Agenda de Lula na Turquia tem 'afinidades políticas' e comércio

O presidente Luiz Inácio Lula da Silva acena durante sua visita à China, nesta terça-feira (AP)
Image caption Comércio e política internacional estão na agenda da visita de Lula

O presidente Luiz Inácio Lula da Silva chega nesta quarta-feira à Turquia para uma visita de três dias que vai explorar, entre outros assuntos, o comércio e as "afinidades políticas" entre os dois países.

Na avaliação do Itamaraty, Brasil e Turquia têm "pontos em comum", como, por exemplo, "a capacidade de diálogo com diferentes grupos na região".

O Brasil tem interesse em ampliar sua participação em negociações de paz, sobretudo entre israelenses e palestinos.

"Tanto a Turquia como o Brasil podem ter papel relevante no encaminhamento do conflito", diz a embaixadora Maria Edileuza Fontenele Reis, chefe do Departamento de Europa do Itamaraty. "Somos complementares", acrescenta.

Segundo ela, a relação bilateral entre Brasil e Turquia "precisa refletir essa dimensão".

"A visita do presidente Lula, a primeira de um presidente brasileiro àquele país, tem esse papel", diz. Ainda de acordo com a embaixadora, as semelhanças no campo econômico também serão discutidas durante a visita. "Os dois países são membros do G20 e são países em desenvolvimento que lutam por maior participação na solução da crise", diz Maria Edileuza.
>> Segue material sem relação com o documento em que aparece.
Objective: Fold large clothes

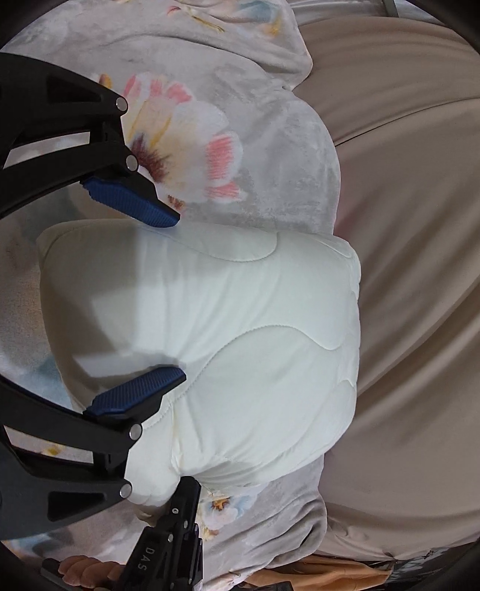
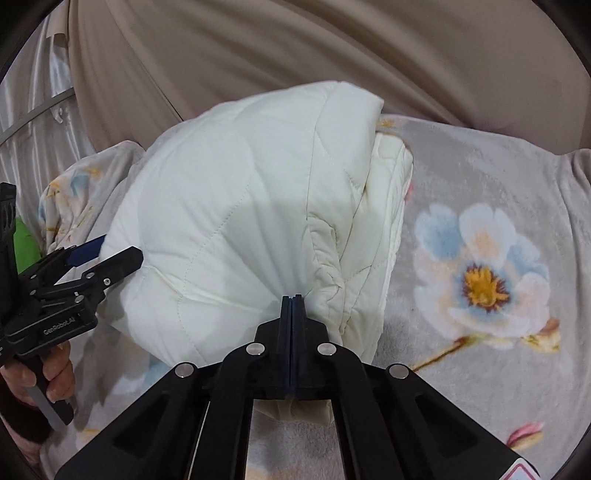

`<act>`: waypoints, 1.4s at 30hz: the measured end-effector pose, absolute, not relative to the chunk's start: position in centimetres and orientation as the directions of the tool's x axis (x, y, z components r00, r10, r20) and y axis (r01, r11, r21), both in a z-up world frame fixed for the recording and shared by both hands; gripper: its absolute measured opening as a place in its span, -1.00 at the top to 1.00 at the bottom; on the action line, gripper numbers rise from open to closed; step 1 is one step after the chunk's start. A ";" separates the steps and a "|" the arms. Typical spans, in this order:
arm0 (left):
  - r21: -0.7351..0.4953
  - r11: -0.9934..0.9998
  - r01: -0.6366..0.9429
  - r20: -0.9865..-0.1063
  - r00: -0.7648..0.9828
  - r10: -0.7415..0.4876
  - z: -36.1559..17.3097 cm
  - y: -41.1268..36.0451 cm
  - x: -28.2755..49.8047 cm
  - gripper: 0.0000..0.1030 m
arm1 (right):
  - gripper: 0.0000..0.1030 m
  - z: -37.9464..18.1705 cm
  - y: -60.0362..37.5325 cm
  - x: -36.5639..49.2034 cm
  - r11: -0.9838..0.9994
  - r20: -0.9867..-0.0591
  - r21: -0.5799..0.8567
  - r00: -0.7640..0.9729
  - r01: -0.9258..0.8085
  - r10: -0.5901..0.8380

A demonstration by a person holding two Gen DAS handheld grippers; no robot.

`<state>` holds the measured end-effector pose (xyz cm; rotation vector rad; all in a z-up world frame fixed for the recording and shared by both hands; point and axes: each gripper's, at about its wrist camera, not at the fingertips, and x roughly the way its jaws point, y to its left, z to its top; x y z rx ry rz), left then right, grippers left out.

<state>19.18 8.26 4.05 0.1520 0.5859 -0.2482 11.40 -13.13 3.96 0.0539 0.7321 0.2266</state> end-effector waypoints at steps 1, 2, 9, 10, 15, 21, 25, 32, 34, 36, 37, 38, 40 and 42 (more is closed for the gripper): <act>0.073 0.960 0.270 -0.558 0.809 -0.185 3.9 8.2 19.2 -0.50 | 1.00 3.6 -13.0 11.3 0.975 -0.650 0.120 0.727 -0.187 0.219; 0.078 0.961 0.266 -0.553 0.813 -0.181 3.6 8.1 19.2 -0.50 | 1.00 3.4 -12.8 11.2 0.977 -0.643 0.108 0.736 -0.186 0.211; 0.090 0.969 0.231 -0.514 0.844 -0.153 3.0 7.8 18.7 -0.51 | 1.00 2.9 -11.4 10.2 0.988 -0.600 0.017 0.789 -0.156 0.134; 0.089 0.970 0.226 -0.510 0.847 -0.151 3.0 7.9 18.6 -0.51 | 1.00 3.0 -11.6 10.1 0.987 -0.593 0.031 0.792 -0.156 0.144; 0.089 0.977 0.192 -0.470 0.873 -0.129 3.7 8.2 17.1 -0.51 | 1.00 6.5 -12.2 7.0 0.986 -0.511 0.100 0.843 -0.134 0.167; 0.120 0.972 0.203 -0.459 0.880 -0.127 3.7 7.5 16.4 -0.50 | 1.00 4.2 -12.2 8.6 0.989 -0.590 0.080 0.794 -0.121 0.144; 0.121 0.975 0.184 -0.451 0.886 -0.112 3.8 7.6 16.0 -0.50 | 1.00 5.0 -11.9 7.6 0.991 -0.563 0.069 0.815 -0.118 0.136; 0.099 0.980 0.173 -0.449 0.887 -0.111 4.3 7.8 14.4 -0.52 | 0.97 4.5 -12.4 7.0 0.994 -0.569 0.059 0.815 -0.092 0.109; 0.116 0.978 0.172 -0.450 0.887 -0.103 4.3 7.6 13.7 -0.52 | 1.00 4.1 -12.3 7.1 0.995 -0.585 0.052 0.805 -0.080 0.096; 0.131 0.977 0.170 -0.446 0.890 -0.095 4.3 7.8 12.7 -0.53 | 0.93 5.4 -12.3 5.6 0.994 -0.567 0.075 0.816 -0.085 0.113; 0.133 0.977 0.165 -0.442 0.893 -0.091 4.3 7.9 12.0 -0.62 | 0.91 6.0 -12.4 5.0 0.993 -0.557 0.081 0.822 -0.090 0.120; 0.131 0.979 0.159 -0.439 0.895 -0.086 4.2 8.1 11.4 -0.71 | 0.87 6.6 -12.4 4.1 0.993 -0.548 0.081 0.828 -0.090 0.119; 0.118 0.981 0.151 -0.439 0.894 -0.085 3.9 8.2 10.4 -0.74 | 0.72 6.6 -12.5 2.6 0.994 -0.553 0.083 0.826 -0.077 0.110; 0.111 0.983 0.147 -0.453 0.888 -0.082 3.4 8.1 9.5 -0.76 | 0.54 5.5 -12.3 1.4 0.996 -0.573 0.069 0.815 -0.056 0.085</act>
Negócios A agenda oficial de Lula no país começa na quinta-feira, em Istambul, onde participa de um seminário empresarial.
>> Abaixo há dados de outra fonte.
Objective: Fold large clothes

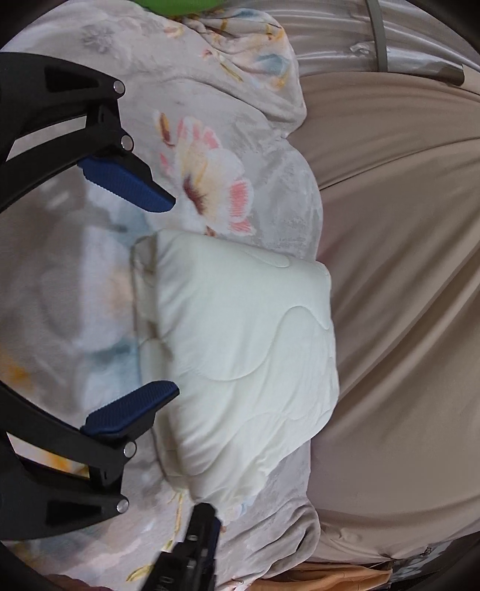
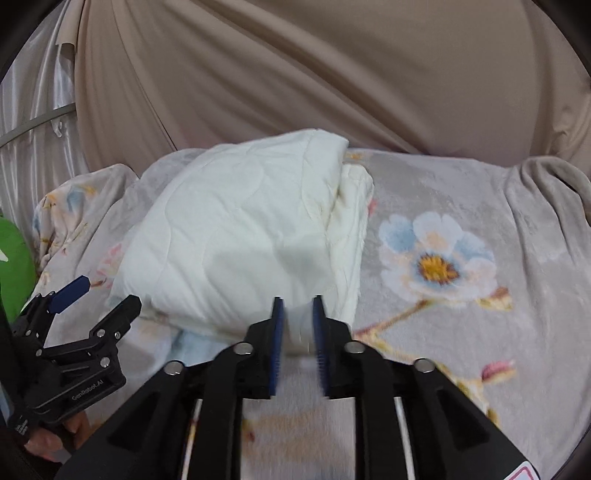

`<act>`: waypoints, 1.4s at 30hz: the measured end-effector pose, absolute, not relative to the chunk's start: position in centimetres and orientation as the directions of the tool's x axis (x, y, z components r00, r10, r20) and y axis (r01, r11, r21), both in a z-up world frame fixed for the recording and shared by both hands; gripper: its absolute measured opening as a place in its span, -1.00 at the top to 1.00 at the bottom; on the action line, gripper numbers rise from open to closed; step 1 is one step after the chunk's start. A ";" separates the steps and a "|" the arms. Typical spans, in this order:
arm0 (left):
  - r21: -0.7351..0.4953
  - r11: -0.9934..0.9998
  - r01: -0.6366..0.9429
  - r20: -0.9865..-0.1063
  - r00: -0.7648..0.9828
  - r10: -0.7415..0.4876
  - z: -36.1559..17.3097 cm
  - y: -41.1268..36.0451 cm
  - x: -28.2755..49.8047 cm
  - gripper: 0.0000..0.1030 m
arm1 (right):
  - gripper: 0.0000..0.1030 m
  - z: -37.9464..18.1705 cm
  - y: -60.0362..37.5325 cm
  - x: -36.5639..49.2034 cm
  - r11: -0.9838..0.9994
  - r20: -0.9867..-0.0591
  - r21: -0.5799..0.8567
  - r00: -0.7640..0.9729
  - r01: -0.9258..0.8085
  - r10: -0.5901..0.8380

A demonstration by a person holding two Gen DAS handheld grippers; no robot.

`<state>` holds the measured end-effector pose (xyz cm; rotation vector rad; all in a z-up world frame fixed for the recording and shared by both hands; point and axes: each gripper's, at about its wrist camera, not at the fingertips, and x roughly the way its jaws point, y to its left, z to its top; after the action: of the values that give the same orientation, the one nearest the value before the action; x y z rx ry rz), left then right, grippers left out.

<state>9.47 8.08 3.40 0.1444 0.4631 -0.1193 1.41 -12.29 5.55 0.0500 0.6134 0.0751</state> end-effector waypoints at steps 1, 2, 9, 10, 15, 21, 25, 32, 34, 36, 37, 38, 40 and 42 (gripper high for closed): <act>0.111 0.982 0.152 -0.460 0.884 -0.085 3.1 7.9 9.1 -0.76 | 0.52 4.7 -12.1 0.8 0.998 -0.585 0.045 0.809 -0.039 0.058; 0.115 0.981 0.158 -0.468 0.879 -0.087 2.9 7.6 8.7 -0.77 | 0.49 3.9 -11.9 0.3 0.999 -0.595 0.025 0.803 -0.027 0.037; 0.154 0.976 0.155 -0.484 0.873 -0.062 2.3 6.2 6.9 -0.91 | 0.19 1.1 -11.2 -1.2 1.000 -0.644 0.023 0.765 -0.001 0.015; 0.147 0.976 0.159 -0.507 0.860 -0.063 2.0 6.1 6.9 -0.90 | 0.16 1.1 -11.1 -1.4 1.000 -0.640 0.022 0.768 0.000 0.014; 0.126 0.981 0.145 -0.579 0.814 -0.046 0.9 6.1 7.3 -0.90 | 0.03 1.0 -10.2 -1.6 0.999 -0.632 -0.035 0.775 0.015 -0.034; 0.133 0.983 0.128 -0.616 0.787 -0.020 0.2 6.1 8.1 -0.90 | 0.01 0.5 -10.0 -1.2 0.999 -0.660 -0.033 0.749 0.031 -0.045; 0.149 0.980 0.131 -0.624 0.781 -0.010 -0.1 5.8 8.1 -0.90 | 0.01 0.2 -10.2 -1.0 0.999 -0.673 -0.029 0.737 0.045 -0.053; 0.141 0.982 0.129 -0.636 0.772 -0.011 -0.3 5.9 8.3 -0.90 | 0.01 -0.1 -10.0 -1.0 0.998 -0.675 -0.048 0.735 0.048 -0.068; 0.141 0.981 0.132 -0.638 0.770 -0.012 -0.4 5.9 8.5 -0.90 | 0.01 -0.2 -10.0 -1.0 0.998 -0.676 -0.049 0.733 0.049 -0.069; 0.142 0.981 0.133 -0.640 0.768 -0.012 -0.4 6.0 8.5 -0.90 | 0.01 -0.2 -9.8 -1.0 0.997 -0.675 -0.052 0.734 0.054 -0.075; 0.142 0.981 0.132 -0.641 0.768 -0.011 -0.4 6.0 8.5 -0.90 | 0.01 -0.2 -10.0 -1.0 0.997 -0.675 -0.054 0.734 0.053 -0.076; 0.142 0.981 0.133 -0.641 0.767 -0.011 -0.5 6.0 8.6 -0.90 | 0.01 -0.2 -9.9 -1.0 0.997 -0.675 -0.056 0.734 0.053 -0.077; 0.142 0.981 0.132 -0.641 0.767 -0.010 -0.5 6.0 8.5 -0.90 | 0.00 -0.2 -9.9 -1.0 0.997 -0.675 -0.058 0.734 0.054 -0.080; 0.144 0.981 0.130 -0.641 0.767 -0.008 -0.5 5.9 8.5 -0.90 | 0.00 -0.2 -9.9 -1.0 0.997 -0.674 -0.060 0.734 0.054 -0.081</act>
<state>8.52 5.91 -0.53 0.1843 0.6930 -0.0752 -1.00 -9.94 -0.21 -0.0375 0.7425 -0.0743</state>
Na sexta-feira, o presidente brasileiro será recebido em Ancara pelo presidente da Turquia, Abdullah Gül. À tarde, Lula se encontra com o primeiro-ministro Recep Erdogan. Além dos assuntos políticos, o governo brasileiro tem ainda na agenda uma série de propostas para ampliar a relação econômica entre Brasil e Turquia. A Petrobras, por exemplo, tem interesse em mostrar as vantagens do biocombustível, sobretudo em um país altamente dependente do petróleo como a Turquia. Os dois países já são parceiros na exploração de petróleo. A empresa brasileira investiu US$ 300 milhões em um projeto no Mar Negro, que começou em 2006 em parceria com a estatal petrolífera turca, a TPAO. Empresários de outras áreas também acompanham o presidente Lula durante a viagem. O grupo tem cerca de 70 executivos das áreas de construção civil, máquinas e aviação civil. Eles querem diversificar a lista de produtos brasileiros que entram na Turquia, que atualmente é concentrada em minério, fumo e madeiras. Distribuição

O comércio entre Brasil e Turquia não chega a ter um volume significativo. Em 2008, as vendas brasileiras ao mercado turco somaram US$ 816 milhões, contra US$ 337 milhões em importações. Um dos projetos do governo brasileiro é usar a Turquia como plataforma de distribuição de produtos brasileiros na região. A Agência Brasileira de Promoção de Exportações e Investimentos (Apex) estuda a construção de um centro de distribuição na cidade de Gaziantep - região industrial próxima à fronteira com a Síria -, que poderia facilitar o comércio de produtos brasileiros no Oriente Médio. A proposta, no entanto, não deve ser concretizada neste encontro. De acordo com o Itamaraty, não está prevista a assinatura de atos ou acordos durante a viagem, mas apenas uma declaração conjunta.